= Ágnes Szendrei =

Hungarian-American mathematician

Ágnes Szendrei is a Hungarian-American mathematician whose research concerns clones, the congruence lattice problem, and other topics in universal algebra. She is a professor of mathematics at the University of Colorado Boulder, and the author of the well-cited book Clones in Universal Algebra (1986). In May 2022, Dr. Szendrei was elected as an external member of the Hungarian Academy of Sciences; such external memberships are for Hungarian scientists who live outside of Hungary and who have made exceptional contributions to scientific research.

Szendrei earned a doctorate from the Hungarian Academy of Sciences in 1982, and a habilitation in 1993. Her 1982 dissertation was Clones of Linear Operations and Semi-Affine Algebras, supervised by Béla Csákány. She was on the faculty of the University of Szeged from 1982 until 2003, when she moved to the University of Colorado.
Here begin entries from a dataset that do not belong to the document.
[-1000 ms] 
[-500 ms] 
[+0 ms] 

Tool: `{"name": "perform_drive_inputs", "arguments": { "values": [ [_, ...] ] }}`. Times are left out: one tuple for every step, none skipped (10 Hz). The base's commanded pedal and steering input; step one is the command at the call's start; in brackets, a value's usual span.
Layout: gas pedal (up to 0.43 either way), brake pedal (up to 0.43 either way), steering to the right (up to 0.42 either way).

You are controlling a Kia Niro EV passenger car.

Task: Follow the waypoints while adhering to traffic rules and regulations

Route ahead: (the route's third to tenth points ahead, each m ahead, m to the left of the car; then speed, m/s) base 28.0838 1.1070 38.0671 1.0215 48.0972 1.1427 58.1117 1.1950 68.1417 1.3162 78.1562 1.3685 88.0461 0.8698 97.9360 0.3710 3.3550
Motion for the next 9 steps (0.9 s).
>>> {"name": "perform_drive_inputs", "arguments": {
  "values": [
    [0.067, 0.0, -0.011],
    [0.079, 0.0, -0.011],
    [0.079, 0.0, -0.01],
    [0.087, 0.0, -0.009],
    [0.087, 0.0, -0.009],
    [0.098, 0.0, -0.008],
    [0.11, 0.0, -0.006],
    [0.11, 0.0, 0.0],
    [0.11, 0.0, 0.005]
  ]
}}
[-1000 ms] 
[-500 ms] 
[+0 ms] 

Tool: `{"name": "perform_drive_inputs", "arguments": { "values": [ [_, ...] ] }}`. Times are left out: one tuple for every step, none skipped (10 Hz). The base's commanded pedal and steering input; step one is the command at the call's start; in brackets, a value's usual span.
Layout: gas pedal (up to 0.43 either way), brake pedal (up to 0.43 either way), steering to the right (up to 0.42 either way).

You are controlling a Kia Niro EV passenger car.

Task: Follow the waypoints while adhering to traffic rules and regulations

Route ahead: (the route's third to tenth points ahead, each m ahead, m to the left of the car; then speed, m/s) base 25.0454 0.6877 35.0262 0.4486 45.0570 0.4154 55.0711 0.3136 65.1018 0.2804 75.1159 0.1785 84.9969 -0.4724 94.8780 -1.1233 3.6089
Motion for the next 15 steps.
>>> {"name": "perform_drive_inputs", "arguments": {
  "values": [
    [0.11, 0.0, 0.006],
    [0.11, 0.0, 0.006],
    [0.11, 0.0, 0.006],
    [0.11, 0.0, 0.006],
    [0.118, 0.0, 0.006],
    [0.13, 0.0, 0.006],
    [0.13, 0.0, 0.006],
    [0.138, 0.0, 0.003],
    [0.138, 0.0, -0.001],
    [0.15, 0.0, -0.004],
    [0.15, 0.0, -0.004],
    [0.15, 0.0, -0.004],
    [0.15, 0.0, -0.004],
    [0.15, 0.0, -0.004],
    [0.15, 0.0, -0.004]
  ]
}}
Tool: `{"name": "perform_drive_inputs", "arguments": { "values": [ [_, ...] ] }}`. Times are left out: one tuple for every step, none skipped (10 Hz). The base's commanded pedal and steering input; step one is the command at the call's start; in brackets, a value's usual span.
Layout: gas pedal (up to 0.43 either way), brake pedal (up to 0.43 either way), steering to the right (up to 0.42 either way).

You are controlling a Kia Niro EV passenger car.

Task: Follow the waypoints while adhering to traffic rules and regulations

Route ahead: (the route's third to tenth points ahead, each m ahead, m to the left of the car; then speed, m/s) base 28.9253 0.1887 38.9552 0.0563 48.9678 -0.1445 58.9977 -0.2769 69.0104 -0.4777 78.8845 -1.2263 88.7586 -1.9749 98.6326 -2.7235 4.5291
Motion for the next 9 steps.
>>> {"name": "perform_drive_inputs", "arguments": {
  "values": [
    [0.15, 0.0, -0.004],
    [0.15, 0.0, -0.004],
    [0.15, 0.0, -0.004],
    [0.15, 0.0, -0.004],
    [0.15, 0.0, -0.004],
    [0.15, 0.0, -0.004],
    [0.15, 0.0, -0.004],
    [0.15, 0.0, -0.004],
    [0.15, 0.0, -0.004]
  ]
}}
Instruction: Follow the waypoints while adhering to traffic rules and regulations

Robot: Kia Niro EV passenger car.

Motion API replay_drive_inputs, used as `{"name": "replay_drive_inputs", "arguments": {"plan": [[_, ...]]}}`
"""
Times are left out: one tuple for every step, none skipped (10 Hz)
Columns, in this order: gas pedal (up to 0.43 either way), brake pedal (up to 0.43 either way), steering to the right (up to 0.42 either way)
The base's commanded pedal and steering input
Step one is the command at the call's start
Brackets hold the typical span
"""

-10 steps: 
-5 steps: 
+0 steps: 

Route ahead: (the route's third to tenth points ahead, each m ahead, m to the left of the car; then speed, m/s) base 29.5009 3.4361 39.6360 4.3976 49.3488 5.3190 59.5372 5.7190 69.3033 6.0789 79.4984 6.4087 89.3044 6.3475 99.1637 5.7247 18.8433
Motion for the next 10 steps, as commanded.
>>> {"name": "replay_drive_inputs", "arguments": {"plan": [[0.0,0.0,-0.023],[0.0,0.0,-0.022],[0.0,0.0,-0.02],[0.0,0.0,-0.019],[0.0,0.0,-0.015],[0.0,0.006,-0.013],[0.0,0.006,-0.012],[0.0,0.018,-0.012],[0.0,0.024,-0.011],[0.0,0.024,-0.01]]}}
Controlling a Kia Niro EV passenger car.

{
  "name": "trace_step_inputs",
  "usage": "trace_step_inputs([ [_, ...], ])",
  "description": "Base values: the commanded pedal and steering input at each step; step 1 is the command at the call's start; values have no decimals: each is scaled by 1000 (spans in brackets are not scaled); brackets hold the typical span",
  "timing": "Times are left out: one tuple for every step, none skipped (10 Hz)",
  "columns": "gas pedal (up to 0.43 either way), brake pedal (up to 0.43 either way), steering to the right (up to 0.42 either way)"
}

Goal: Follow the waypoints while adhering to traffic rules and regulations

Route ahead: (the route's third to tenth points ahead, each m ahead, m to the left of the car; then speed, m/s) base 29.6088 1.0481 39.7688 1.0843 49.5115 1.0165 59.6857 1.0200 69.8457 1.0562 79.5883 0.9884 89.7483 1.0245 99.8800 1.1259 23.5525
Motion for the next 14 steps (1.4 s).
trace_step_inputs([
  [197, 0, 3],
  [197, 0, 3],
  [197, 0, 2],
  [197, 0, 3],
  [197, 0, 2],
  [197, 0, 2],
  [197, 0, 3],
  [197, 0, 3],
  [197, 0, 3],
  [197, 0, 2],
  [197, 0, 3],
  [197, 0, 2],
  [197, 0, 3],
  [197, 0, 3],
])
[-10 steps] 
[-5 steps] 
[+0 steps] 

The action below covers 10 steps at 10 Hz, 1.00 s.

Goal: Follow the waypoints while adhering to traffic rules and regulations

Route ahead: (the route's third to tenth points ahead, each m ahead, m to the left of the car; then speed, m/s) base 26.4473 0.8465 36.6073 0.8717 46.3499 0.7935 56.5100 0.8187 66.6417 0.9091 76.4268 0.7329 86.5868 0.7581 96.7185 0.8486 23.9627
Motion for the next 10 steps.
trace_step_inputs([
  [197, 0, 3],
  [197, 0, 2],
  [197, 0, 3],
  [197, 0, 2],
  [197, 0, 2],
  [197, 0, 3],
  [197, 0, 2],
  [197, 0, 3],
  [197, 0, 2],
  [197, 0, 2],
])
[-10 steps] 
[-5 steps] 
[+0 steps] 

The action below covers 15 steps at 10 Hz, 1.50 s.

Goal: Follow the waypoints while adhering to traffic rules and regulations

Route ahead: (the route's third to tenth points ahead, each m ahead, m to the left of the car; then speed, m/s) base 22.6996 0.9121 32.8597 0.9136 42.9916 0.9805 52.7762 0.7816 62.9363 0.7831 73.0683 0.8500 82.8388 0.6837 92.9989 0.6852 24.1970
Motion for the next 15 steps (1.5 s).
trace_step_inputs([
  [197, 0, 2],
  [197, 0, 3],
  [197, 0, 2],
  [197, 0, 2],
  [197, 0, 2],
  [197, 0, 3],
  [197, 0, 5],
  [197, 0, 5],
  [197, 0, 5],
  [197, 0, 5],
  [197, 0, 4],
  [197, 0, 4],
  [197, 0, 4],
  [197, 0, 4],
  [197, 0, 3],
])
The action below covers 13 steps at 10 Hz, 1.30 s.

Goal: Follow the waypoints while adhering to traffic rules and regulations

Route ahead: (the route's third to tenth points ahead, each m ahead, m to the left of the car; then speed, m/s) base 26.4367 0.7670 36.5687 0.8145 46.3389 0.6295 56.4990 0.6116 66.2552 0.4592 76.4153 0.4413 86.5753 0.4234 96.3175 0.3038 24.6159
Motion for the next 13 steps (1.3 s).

Szendrei is a Humboldt Fellow. She won the Kató Rényi Award for undergraduate research in 1975, the Géza Grünwald Commemorative Prize for young researchers of the János Bolyai Mathematical Society in 1978, and the Golden Ring of the Republic in 1979. She was the 1992 winner of the Paul Erdős Prize of the Hungarian Academy of Sciences, and the 2000 winner of the Academy's Farkas Bolyai Award.